### INSTRUCTIONS FOR THE TASK
Reproduce the whole listing, keeping each word unchanged.

### DATA BLOCK
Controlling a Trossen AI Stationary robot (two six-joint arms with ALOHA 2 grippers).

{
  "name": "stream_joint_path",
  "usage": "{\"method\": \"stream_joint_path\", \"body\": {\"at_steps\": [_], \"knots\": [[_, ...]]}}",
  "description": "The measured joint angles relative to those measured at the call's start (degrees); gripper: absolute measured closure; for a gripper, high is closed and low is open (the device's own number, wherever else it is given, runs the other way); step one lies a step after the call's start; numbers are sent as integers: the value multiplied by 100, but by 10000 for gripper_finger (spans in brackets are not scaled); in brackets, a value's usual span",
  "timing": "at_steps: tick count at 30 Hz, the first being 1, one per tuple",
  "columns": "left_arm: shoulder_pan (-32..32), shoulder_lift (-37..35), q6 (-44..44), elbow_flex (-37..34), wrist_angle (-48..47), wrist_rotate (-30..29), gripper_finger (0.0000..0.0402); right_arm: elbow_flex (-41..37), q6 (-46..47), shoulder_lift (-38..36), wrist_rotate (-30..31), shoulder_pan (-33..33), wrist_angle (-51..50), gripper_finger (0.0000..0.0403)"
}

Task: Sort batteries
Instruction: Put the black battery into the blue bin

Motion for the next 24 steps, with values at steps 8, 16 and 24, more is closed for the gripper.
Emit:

### ANSWER BELOW
Controlling a Trossen AI Stationary robot (two six-joint arms with ALOHA 2 grippers).

{
  "name": "stream_joint_path",
  "usage": "{\"method\": \"stream_joint_path\", \"body\": {\"at_steps\": [_], \"knots\": [[_, ...]]}}",
  "description": "The measured joint angles relative to those measured at the call's start (degrees); gripper: absolute measured closure; for a gripper, high is closed and low is open (the device's own number, wherever else it is given, runs the other way); step one lies a step after the call's start; numbers are sent as integers: the value multiplied by 100, but by 10000 for gripper_finger (spans in brackets are not scaled); in brackets, a value's usual span",
  "timing": "at_steps: tick count at 30 Hz, the first being 1, one per tuple",
  "columns": "left_arm: shoulder_pan (-32..32), shoulder_lift (-37..35), q6 (-44..44), elbow_flex (-37..34), wrist_angle (-48..47), wrist_rotate (-30..29), gripper_finger (0.0000..0.0402); right_arm: elbow_flex (-41..37), q6 (-46..47), shoulder_lift (-38..36), wrist_rotate (-30..31), shoulder_pan (-33..33), wrist_angle (-51..50), gripper_finger (0.0000..0.0403)"
}

Task: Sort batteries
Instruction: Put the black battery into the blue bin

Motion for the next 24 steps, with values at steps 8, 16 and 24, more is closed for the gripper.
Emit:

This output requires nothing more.